Number of lines below with the word "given": state it and write nothing more.

[Items listed in a dataset]
--
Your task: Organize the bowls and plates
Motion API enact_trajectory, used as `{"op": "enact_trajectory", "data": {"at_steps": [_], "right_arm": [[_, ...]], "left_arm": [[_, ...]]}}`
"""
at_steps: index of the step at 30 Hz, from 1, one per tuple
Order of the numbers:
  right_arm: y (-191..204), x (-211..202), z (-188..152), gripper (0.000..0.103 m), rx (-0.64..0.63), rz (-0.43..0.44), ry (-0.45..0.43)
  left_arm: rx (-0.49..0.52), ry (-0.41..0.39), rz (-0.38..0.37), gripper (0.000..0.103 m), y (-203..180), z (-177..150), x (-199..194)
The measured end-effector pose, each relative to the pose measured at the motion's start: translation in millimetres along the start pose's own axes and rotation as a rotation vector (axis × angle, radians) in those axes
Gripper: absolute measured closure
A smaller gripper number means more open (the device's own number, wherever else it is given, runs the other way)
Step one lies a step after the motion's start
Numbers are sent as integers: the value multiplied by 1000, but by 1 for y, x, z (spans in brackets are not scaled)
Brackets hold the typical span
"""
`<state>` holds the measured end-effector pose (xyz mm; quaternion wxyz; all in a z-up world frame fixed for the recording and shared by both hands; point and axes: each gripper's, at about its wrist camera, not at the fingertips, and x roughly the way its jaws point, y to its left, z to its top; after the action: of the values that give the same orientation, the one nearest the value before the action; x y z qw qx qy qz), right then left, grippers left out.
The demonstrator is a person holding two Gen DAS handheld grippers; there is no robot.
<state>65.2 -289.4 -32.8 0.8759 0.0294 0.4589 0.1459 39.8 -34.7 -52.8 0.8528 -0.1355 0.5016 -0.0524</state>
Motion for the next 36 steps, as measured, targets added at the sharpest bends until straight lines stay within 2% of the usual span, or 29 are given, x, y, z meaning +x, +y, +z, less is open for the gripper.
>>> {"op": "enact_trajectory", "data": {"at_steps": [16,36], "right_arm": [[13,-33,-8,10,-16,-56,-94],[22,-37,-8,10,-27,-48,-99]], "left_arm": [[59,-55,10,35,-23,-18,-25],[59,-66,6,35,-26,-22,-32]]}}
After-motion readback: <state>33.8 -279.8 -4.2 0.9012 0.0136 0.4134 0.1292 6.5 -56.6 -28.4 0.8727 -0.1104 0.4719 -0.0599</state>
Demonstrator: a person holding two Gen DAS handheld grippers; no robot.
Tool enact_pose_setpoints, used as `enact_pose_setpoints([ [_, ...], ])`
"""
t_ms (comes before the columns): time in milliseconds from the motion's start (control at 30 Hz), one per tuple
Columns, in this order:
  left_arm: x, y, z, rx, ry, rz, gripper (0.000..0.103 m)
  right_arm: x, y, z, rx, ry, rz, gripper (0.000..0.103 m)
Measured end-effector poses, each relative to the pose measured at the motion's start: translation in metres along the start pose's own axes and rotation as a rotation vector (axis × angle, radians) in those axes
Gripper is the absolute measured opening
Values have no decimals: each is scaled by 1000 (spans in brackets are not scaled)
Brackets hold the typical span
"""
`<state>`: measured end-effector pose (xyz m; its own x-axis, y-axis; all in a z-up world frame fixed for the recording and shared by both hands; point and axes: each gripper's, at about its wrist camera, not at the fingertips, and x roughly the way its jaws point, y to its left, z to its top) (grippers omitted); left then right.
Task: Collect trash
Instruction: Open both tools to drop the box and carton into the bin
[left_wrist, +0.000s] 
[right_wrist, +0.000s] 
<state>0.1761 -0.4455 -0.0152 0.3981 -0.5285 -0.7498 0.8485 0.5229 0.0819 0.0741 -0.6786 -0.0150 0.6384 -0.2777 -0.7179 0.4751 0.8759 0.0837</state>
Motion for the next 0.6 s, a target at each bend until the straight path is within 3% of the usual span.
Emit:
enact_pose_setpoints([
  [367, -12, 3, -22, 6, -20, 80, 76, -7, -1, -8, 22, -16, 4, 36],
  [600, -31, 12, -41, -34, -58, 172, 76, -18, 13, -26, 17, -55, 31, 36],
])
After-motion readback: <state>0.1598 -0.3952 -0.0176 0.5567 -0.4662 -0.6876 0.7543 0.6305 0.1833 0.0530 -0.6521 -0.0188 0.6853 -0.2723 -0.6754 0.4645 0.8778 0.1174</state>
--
- [Response area] 2